| TASK STATEMENT |
Looking through the listing, how many of its lines hold the word "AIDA"? Answer with only the number.

** Opening ENTRIES SHOWN block **

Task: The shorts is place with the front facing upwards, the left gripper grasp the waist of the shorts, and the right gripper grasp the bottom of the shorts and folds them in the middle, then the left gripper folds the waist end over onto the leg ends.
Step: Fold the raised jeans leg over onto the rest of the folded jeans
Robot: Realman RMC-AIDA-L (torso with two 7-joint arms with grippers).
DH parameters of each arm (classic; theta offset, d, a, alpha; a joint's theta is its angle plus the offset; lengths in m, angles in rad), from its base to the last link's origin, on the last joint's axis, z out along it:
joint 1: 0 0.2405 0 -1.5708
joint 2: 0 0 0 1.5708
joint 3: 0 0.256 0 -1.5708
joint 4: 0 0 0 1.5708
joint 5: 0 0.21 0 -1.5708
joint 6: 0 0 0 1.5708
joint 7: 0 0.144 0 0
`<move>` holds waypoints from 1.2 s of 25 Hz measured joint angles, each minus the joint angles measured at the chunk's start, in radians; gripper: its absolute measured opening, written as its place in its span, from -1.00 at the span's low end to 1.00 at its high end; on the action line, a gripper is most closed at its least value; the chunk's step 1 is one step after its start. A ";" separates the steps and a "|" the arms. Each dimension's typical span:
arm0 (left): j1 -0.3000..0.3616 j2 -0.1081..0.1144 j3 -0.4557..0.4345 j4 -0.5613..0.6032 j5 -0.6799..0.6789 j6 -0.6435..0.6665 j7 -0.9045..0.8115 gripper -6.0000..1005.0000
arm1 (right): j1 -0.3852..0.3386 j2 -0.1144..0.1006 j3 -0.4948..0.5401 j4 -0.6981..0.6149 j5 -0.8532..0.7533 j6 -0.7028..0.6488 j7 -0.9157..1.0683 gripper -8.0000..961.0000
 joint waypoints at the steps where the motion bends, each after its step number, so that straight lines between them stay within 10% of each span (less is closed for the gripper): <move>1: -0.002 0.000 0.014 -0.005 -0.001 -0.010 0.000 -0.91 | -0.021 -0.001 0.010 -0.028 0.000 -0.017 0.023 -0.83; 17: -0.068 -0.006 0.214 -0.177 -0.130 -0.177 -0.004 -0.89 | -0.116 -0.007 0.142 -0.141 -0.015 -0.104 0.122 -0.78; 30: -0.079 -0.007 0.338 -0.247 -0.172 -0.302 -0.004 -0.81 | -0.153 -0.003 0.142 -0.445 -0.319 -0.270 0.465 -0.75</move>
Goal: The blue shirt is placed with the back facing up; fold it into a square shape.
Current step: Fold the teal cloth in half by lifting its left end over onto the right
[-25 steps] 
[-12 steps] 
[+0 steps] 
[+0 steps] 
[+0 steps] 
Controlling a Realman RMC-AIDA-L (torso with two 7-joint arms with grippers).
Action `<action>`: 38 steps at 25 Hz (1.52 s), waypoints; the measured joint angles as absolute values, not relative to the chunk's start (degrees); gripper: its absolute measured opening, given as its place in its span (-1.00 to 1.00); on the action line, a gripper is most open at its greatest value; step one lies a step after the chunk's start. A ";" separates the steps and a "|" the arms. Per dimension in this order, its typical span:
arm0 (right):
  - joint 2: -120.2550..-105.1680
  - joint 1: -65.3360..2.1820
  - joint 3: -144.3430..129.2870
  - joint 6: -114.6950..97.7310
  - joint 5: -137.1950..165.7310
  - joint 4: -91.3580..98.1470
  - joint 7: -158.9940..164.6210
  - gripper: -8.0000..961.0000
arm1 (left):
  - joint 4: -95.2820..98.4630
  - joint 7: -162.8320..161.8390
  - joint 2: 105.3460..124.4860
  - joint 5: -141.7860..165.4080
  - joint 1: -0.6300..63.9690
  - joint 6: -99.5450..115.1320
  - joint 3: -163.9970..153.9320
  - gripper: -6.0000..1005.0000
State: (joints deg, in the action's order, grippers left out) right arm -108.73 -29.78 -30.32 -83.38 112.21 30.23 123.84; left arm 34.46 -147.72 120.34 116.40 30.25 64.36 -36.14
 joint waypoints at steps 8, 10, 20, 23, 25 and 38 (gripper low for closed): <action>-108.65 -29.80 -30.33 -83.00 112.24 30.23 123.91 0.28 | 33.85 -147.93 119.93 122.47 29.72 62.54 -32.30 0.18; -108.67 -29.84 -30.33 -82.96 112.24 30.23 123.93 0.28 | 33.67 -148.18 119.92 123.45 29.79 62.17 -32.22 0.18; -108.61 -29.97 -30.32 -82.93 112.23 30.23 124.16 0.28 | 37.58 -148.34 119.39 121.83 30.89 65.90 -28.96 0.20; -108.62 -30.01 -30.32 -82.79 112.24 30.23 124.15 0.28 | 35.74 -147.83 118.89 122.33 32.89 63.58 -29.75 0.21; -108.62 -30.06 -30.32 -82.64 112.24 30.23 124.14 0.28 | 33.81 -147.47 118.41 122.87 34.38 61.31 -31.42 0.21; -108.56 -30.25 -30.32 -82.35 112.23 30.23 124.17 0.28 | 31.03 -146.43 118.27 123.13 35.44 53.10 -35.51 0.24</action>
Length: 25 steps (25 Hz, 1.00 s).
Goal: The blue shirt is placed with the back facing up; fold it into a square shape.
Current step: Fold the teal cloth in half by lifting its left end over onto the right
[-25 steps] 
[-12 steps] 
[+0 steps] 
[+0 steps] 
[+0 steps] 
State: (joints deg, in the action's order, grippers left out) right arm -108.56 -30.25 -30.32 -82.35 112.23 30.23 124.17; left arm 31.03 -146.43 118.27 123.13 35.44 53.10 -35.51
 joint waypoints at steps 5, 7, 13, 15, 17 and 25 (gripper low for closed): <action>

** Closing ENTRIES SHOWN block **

| ANSWER TO THE EXERCISE |
2